Y lo hicieron: una familia de seis hijos. La cifra parece sencilla hasta que uno piensa en todo lo que contiene: años de trabajo, preocupaciones, enfermedades, sacrificios, cuentas ajustadas, alegrías pequeñas y renuncias silenciosas. Una arquitectura vital con mayúsculas. Ella pertenecía a esa generación de mujeres que hicieron del esfuerzo una costumbre y una forma de estar en el mundo. No recuerdo haberla escuchado quejarse. Simplemente estaba. 

Mientras el siglo dispersaba familiares y amigos por media Europa, mantuvo vivos los vínculos. Cuando nosotros éramos niños, visitábamos regularmente a un primo suyo en Baiona, exiliado de la guerra. De vez en cuando viajábamos también a París para encontrarnos con el hermano del anterior, que había terminado compartiendo la vida con una mujer de Atharratze. Historias que parecían improbables y que, sin embargo, formaban parte de la normalidad de muchas familias atravesadas por derrotas y exilios. 

Nunca renunció a Río Mundo, pero tampoco dejó de estimar la tierra que la acogió. Acarreó la sierra de Alcaraz, Río Mundo, los ocres de aquellos otoños soberbios en la memoria y Euskal Herria en las manos. Construyó un escenario nada imaginario. Ayudó a quien lo necesitaba, escuchó, acompañó y participó en esa labor silenciosa mediante la cual una calle deja de ser una suma de edificios para convertirse en un lugar donde las personas se reconocen. Hizo barrio, comunidad. 

Cuando llegaron los nietos volvió a enseñarnos algo importante. Durante años estudió euskara. No para obtener un título ni para añadir una medalla tardía a su biografía. Lo hizo para poder comunicarse mejor con ellos, para entrar en su mundo y para acercarse a una lengua que ya formaba parte de la familia. Hay gestos que explican una vida entera y aquel era uno de ellos. 

También por eso salía cada 8 de marzo. Con la convicción tranquila de quien sabía por experiencia propia lo que había significado ser mujer en tiempos mucho más difíciles que los actuales. El color rojizo de los suyos represaliados lo destilaba en sus poros y nos lo transmitió a hijos y nietos. La familia de nuestro aita, abertzale. En ese cruce de memorias y sensibilidades, el compromiso surgió para nosotros con naturalidad. Hace unos meses, ya gravemente enferma, ella acudió en silla de ruedas para bailar con migrantes malienses, en un acto solidario. Pienso a menudo en esa imagen.
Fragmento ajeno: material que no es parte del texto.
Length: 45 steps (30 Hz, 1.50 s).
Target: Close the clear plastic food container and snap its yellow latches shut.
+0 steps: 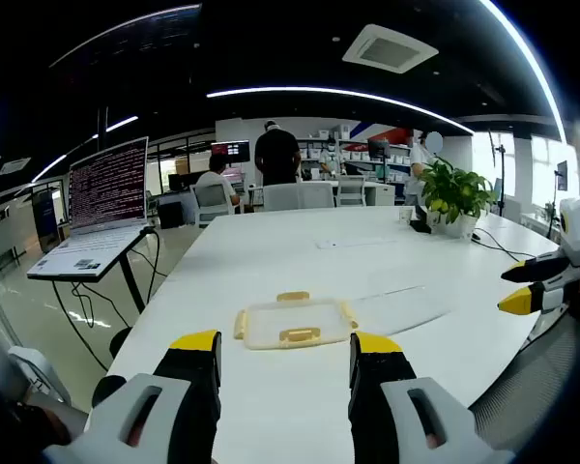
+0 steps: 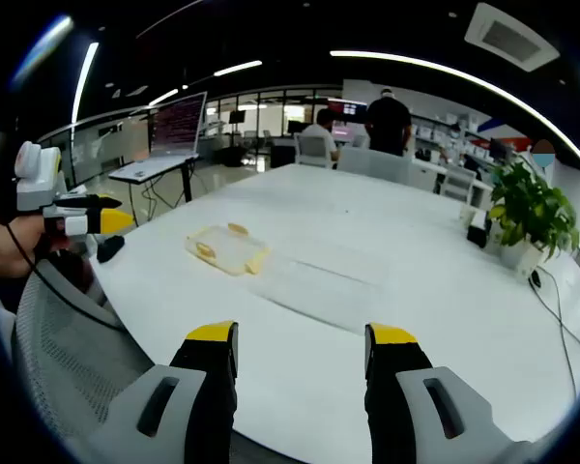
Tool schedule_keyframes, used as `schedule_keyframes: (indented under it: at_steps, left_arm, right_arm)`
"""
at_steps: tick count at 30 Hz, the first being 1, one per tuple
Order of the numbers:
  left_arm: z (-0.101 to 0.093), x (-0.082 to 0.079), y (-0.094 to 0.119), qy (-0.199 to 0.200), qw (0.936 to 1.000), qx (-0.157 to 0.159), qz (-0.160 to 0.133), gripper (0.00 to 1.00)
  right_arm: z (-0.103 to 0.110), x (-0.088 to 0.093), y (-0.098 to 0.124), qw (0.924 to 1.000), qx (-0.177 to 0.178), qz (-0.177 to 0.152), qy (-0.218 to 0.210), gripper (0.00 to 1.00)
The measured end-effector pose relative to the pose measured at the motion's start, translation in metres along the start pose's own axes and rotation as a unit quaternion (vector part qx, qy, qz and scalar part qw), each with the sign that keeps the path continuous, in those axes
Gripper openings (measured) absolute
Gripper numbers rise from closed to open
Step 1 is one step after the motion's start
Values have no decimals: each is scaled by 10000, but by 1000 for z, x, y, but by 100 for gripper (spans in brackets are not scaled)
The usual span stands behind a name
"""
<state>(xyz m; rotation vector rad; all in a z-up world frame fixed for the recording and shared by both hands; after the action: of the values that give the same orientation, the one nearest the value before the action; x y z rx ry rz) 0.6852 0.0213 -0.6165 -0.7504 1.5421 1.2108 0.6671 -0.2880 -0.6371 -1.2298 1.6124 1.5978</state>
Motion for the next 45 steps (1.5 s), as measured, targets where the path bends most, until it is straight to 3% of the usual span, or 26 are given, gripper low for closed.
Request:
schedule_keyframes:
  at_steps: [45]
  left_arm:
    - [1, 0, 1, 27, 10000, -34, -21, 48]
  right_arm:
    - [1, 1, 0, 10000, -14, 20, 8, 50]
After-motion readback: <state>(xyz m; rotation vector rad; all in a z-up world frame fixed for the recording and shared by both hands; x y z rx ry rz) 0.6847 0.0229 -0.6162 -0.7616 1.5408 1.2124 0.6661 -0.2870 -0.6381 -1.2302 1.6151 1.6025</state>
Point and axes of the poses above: the point that each gripper's makers call its tool centre point, and the gripper's own axes: y roughly backward along the fingers, z roughly to its left, x roughly out of its underside, the point moved 5 cm from there along y, roughly backward along the fingers, and after that the axes turned 11 degrees about x, right-handed, at the moved point
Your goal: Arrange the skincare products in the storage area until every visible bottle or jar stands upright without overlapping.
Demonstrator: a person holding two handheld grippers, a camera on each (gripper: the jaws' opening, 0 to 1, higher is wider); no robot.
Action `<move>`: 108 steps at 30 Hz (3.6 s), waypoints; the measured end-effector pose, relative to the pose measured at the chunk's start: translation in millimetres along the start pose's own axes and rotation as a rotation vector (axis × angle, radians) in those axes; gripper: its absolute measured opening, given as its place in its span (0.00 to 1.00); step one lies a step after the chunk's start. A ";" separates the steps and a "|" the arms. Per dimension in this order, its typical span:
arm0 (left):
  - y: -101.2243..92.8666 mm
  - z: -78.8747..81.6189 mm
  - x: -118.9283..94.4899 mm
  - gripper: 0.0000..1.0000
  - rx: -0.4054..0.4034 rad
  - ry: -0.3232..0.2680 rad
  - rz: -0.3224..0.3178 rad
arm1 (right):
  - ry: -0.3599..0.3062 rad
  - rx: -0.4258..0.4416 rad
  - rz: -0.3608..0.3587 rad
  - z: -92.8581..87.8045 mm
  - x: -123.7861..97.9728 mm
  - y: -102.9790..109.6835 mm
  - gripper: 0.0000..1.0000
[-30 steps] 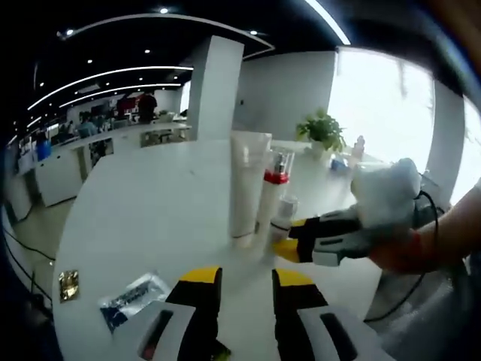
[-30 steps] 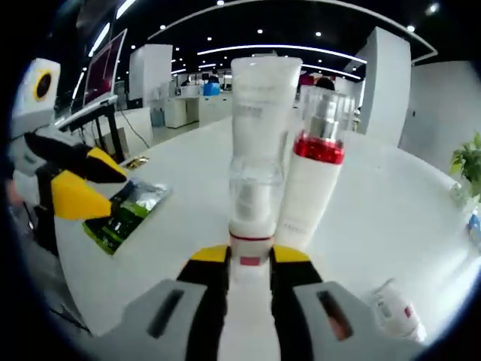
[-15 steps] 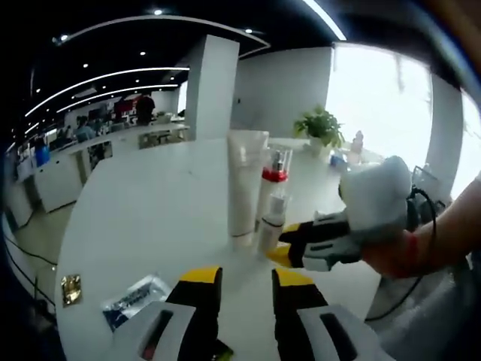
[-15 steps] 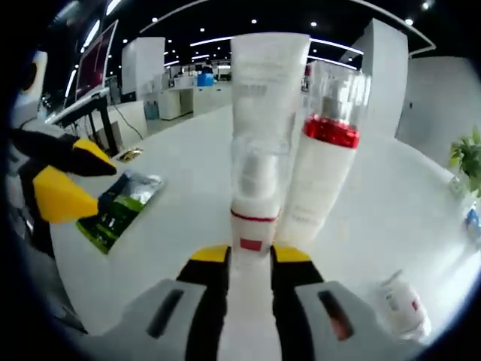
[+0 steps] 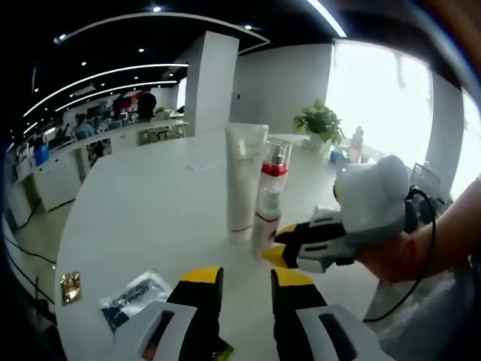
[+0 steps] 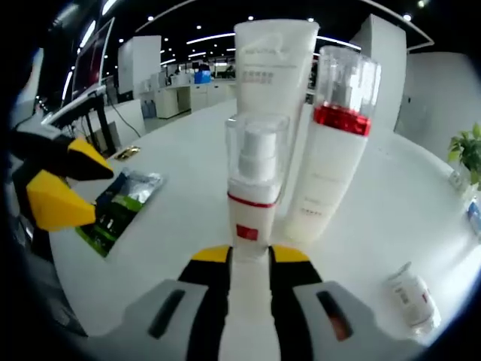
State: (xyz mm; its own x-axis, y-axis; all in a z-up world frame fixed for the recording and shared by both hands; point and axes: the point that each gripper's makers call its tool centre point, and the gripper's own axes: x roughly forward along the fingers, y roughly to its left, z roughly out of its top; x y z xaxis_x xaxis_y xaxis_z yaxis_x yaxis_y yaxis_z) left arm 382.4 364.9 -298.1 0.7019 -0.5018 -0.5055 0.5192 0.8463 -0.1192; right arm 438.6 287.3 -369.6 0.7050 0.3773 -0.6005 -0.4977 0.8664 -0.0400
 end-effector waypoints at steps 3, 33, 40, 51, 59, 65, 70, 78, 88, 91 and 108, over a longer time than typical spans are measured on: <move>-0.5 -0.1 0.4 0.26 -0.002 0.001 -0.003 | 0.000 0.008 0.009 -2.4 -1.1 -0.9 0.21; -16.8 -8.3 14.8 0.27 -0.034 0.050 -0.078 | 0.127 0.008 0.177 -53.5 -82.0 -153.0 0.31; -19.9 -14.2 17.9 0.27 -0.027 0.076 -0.092 | 0.166 -0.124 0.150 -57.8 -74.6 -147.0 0.21; -51.9 -27.6 20.7 0.27 0.015 0.128 -0.240 | 0.242 -0.585 0.536 -67.9 -77.7 -24.9 0.21; -84.8 -53.8 19.5 0.29 0.172 0.230 -0.367 | 0.233 -0.777 0.740 -75.4 -87.2 40.5 0.21; -94.5 -78.3 16.8 0.29 0.257 0.324 -0.416 | 0.201 -0.863 0.809 -78.9 -92.0 67.9 0.21; -90.6 -92.4 17.5 0.24 0.343 0.371 -0.403 | 0.211 -0.872 0.800 -82.5 -92.6 67.6 0.22; -86.7 -96.0 16.7 0.22 0.347 0.400 -0.388 | 0.302 -0.790 0.739 -97.5 -100.3 22.4 0.30; -81.6 -93.0 19.7 0.21 0.362 0.381 -0.364 | 0.253 -0.817 0.670 -77.1 -108.6 6.8 0.21; -73.9 -91.9 21.5 0.21 0.327 0.382 -0.341 | 0.126 -0.714 0.737 -37.1 -122.7 22.2 0.21; -66.0 -97.7 25.5 0.22 0.227 0.383 -0.327 | -0.007 -0.802 0.833 11.4 -133.9 81.0 0.19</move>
State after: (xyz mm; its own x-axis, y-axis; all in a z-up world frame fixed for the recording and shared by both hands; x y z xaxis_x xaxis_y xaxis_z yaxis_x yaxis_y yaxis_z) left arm 318.4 313.8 -386.6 0.2812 -0.5950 -0.7529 0.8022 0.5764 -0.1559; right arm 309.7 310.7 -283.3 0.0089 0.7383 -0.6744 -0.9856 -0.1074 -0.1306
Una mujer surgida en Río Mundo, obligada a abandonar su pueblo siendo niña, convertida décadas después en una anciana que compartía con personas llegadas desde otro continente. Hay algo profundamente hermoso en esa escena. Algo que resume una existencia entera. 

Eduardo Galeano escribió que «mucha gente pequeña, en lugares pequeños, haciendo cosas pequeñas, puede cambiar el mundo». Una frase casi consigna. Sin embargo, de vez en cuando una vida le devuelve todo su sentido. Mi ama nunca pretendió cambiar el mundo. Se conformó con algo mucho más difícil: cuidar del suyo. Y al hacerlo, como tantas otras mujeres de su generación, acabó cambiando una parte de ese mundo que habitó. 

Este artículo habla de ella, pero no solamente de ella. Habla de tantas madres cuya biografía jamás ocupará una portada. De tantas mujeres que sostuvieron familias enteras. De tantas que cosieron, cuidaron, trabajaron en fábricas, acompañaron, resistieron y transmitieron. De tantas que construyeron comunidad. Son las mujeres que rara vez protagonizan los relatos y, sin embargo, sostienen su trama más profunda. 

Y cuando pienso en mi ama vuelvo inevitablemente al "Riomundo" de Jon Maia, a aquel manantial donde nace el Río Mundo: «En el agua te miras de nuevo para verte cien años atrás». Nadie escucha el instante exacto en que nace un río. Nadie presta demasiada atención a ese hilo de agua que comienza su recorrido entre las rocas. Sin embargo, kilómetros más abajo, ese mismo río habrá regado campos, alimentado bosques y acompañado vidas. Ella fue así. Y también lo fueron tantas otras. Mujeres que no buscaron hacer ruido ni aspiraron a la gloria. Mujeres que hicieron una forma de habitar el mundo. Por ellas seguimos aquí. Por ellas, aunque rara vez aparezcan en los relatos, la historia continúa.